When 2 is inserted, there’s no unused forward pointer ahead of it, so the only thing pointing to the new node is the first node’s Next reference. The result is that node 1 has a Next value of 2, and a FarForward value of 32.Next is 3, and 2.FarForward is null.

This data structure has two nice properties. First, it’s already in sorted order. Traversing the list in sorted order is a simple matter of following the Next links. Finding a particular value, though, isn’t necessarily a sequential search. The Find method can use the FarForward pointers to skip through the list much more quickly than examining every single node. In this particular case, for example, it only has to examine two nodes to find the value 3. It never has to examine the second node.

Implementing the first version of this took very little time, and performance is surprisingly good in the general case. I found that search takes, on average, about 10 * (Log10(n) - 1) probes, where n is the number of items in the list. So to find an item in a collection of one million takes approximately 50 probes (10 * (log10(1000000) – 1)). That’s not as fast as a skip list or a balanced binary tree, both of which would be log2(n), or in this case about 20 probes. But it’s a huge improvement over sequential search (n/2, or 500,000 probes).

Unfortunately, the data structure has a few drawbacks. It exhibits pathological behavior when the input data is sorted or reverse-sorted, and it is pretty sensitive to ordered subranges. If you insert items in sorted order, the FarForward link in every node points to the next node. And if you insert items in reverse order, all of the FarForward links are null. In either case, finding an item becomes a sequential scan of the list, taking on average n/2 probes.

The other drawback is that the number of probes required to find an item in the general case is quite variable. The average is reasonable: about 2.5 times the worst case for binary search. But it varies quite a bit. In my testing, the maximum number of probes required to find an item is approximately 3.5 times the average. So, whereas the average for a list of one million items is about 50, the maximum is somewhere around 175.

I’ve explored several different ways to alleviate the problems associated with ordered data. Preventing pathological behavior when data is ordered is not very difficult, although the result is still unacceptable, with a search time that’s about 10 times what it is for a list built from unordered data. Solving the ordered and reverse-ordered cases also complicates the code quite a bit. It’s still manageable, but not nearly as elegant as the initial implementation.

You might rightly ask why I’m even bothering with a data structure that is almost certain to be slower than existing solutions that I already have access to. There are several reasons. First (and perhaps foremost), it’s a really interesting puzzle. Just a little thought produced a simple data structure that has logarithmic complexity in the general case. It comes within spitting distance of the skip list and is much easier to understand and implement. Also, there are certain benefits to having a linked data structure whose nodes are of a fixed size, even if that data structure is somewhat slower than another data structure that has variable-sized nodes.

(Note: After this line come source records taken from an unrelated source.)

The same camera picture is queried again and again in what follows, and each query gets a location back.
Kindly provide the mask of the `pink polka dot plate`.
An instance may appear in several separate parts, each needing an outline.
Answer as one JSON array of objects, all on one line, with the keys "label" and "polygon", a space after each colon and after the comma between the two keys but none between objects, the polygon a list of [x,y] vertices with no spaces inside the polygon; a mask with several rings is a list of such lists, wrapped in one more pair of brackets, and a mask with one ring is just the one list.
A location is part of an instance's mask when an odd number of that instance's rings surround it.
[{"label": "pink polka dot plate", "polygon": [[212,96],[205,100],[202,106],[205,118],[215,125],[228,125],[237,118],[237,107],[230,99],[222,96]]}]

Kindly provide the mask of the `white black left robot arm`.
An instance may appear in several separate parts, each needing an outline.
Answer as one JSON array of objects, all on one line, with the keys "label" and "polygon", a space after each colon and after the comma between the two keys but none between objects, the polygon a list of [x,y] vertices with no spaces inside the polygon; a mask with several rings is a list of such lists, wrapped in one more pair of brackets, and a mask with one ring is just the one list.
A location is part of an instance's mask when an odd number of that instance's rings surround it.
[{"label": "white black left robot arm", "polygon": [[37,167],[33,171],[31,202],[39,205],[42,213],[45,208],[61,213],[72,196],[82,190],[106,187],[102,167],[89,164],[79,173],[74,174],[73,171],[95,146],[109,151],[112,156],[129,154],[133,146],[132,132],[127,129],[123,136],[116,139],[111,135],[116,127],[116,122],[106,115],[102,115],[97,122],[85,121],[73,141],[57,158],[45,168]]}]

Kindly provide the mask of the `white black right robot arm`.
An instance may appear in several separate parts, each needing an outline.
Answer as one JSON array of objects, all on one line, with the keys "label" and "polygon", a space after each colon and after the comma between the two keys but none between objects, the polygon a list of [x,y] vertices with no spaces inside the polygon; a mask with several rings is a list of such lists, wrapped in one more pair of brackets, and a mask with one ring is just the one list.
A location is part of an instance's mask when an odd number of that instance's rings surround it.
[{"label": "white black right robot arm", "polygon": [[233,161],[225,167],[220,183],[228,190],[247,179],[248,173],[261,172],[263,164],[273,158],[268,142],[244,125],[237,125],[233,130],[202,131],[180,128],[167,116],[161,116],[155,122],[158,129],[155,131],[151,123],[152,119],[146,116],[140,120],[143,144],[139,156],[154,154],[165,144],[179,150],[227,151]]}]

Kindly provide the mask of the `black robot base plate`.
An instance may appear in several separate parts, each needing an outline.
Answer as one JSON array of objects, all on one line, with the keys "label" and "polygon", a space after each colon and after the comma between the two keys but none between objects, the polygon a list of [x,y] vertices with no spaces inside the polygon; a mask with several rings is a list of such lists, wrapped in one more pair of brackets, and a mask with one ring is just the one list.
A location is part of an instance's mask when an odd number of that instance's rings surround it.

An interesting use of the insertion algorithm for this data structure would be to build a double-linked list from a stream of unordered data. The idea would be to treat the linked list node’s Prev pointer as a far forward pointer during construction. When the last data item is received, you can make a single sequential pass through the list to set the Prev pointers to their correct values. You could use a heap, but it would require more space. If your desired result is a double-linked list, this algorithm would use only O(n) memory. Building a heap would require O(n) extra memory.

I won’t post the code yet, since I’m still tinkering and the code is kind of ugly right now. But if you let me know that you’re interested in puzzling on this, you might give me some incentive to clean things up sooner. I’d be interested to see if a combined effort could come up with solutions to some of the problems.